The wetter parts of the West—most notably former bison range of the Great Plains—may be appropriate for carefully controlled livestock grazing. But running any cattle in arid regions, where native vegetation did not evolve the capacity to cope with large grazers, is economically and ecologically insane. In July 1994 I visited the Gila and Aldo Leopold wilderness areas in New Mexico's Gila National Forest to inspect the cattle-pounded, semi-desert streams that had once sustained North America's only endangered inland salmonid, the Gila trout. On the middle stretch of Diamond Creek I trudged down a dusty streambed, blown out by flash floods, and through a skeletonized riparian forest that resembled a World War I battlescape. Between sandblasted corpses of cottonwoods, standing and prone, marched western yarrow, juniper, rabbitbrush, thistle, piñon, and other plants worthless to riparian wildlife and even livestock.

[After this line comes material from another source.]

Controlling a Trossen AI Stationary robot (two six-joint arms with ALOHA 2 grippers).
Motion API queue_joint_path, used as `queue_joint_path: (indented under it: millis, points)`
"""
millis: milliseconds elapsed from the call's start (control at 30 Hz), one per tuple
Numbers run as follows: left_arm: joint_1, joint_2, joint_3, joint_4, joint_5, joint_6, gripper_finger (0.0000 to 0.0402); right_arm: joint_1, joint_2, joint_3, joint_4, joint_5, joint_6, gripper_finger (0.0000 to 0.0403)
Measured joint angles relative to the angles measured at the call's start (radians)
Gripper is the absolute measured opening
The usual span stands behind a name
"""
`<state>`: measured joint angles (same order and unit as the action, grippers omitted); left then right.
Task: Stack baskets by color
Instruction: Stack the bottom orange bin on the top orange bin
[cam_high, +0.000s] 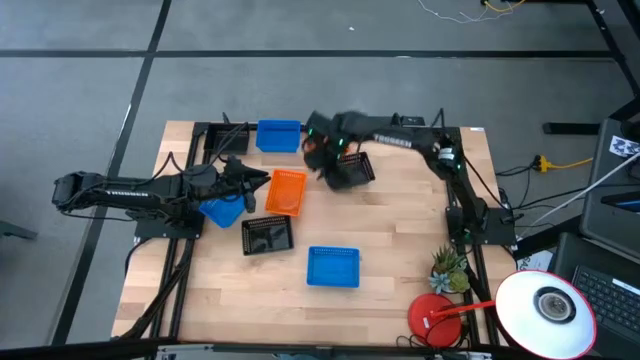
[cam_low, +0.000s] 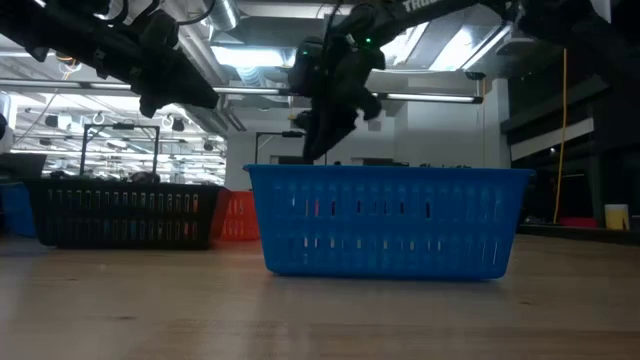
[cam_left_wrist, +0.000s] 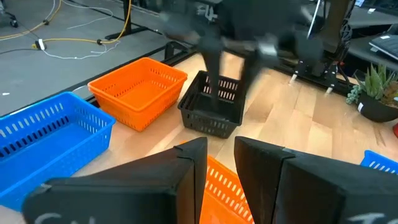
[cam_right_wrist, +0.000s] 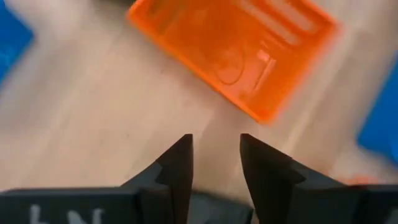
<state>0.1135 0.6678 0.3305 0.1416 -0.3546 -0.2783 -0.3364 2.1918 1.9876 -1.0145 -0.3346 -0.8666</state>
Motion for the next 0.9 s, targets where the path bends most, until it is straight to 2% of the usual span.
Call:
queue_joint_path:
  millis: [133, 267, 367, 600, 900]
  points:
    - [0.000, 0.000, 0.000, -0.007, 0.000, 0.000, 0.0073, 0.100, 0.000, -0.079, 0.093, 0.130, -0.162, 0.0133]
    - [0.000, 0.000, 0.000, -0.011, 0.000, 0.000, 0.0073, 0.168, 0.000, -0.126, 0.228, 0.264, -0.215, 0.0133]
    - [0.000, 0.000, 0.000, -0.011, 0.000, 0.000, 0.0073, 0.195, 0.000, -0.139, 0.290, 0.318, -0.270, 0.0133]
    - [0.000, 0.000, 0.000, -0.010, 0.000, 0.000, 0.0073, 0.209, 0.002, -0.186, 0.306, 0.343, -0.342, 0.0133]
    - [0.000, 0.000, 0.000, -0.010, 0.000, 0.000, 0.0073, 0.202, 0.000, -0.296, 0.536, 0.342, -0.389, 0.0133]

Ninety percent of the banks of the Gila River's east fork were raw and bleeding. Black Canyon Creek—the last perennial stream in the Aldo Leopold wilderness—still sustained trout, though they were Gila–rainbow mongrels. The stream rises in the Continental Divide between juniper-topped hills, then hurries through ponderosa pines, giant cottonwoods, Gambel oaks, willows, and stands of Mexican elderberry. In rancher Kit Laney's allotment the channel widened between sloughing banks, and wherever the sunlight hit the water, cow pies had blossomed into enormous green gobs of algae. Cattle with ribs resembling Conestoga-wagon stays stood in the flow, defecating and urinating.

Public-lands ranching in places like the Gila and Aldo Leopold wilderness areas cannot be “reformed,” because it shouldn't happen in the first place. In the memorable words of the Sierra Club's Rose Strickland, “Reform is fine—except when that to be reformed is inherently impractical. Given enough hidden subsidization, special assistance, and publicized misinformation, banana plantations in Minnesota could be made to seem feasible.”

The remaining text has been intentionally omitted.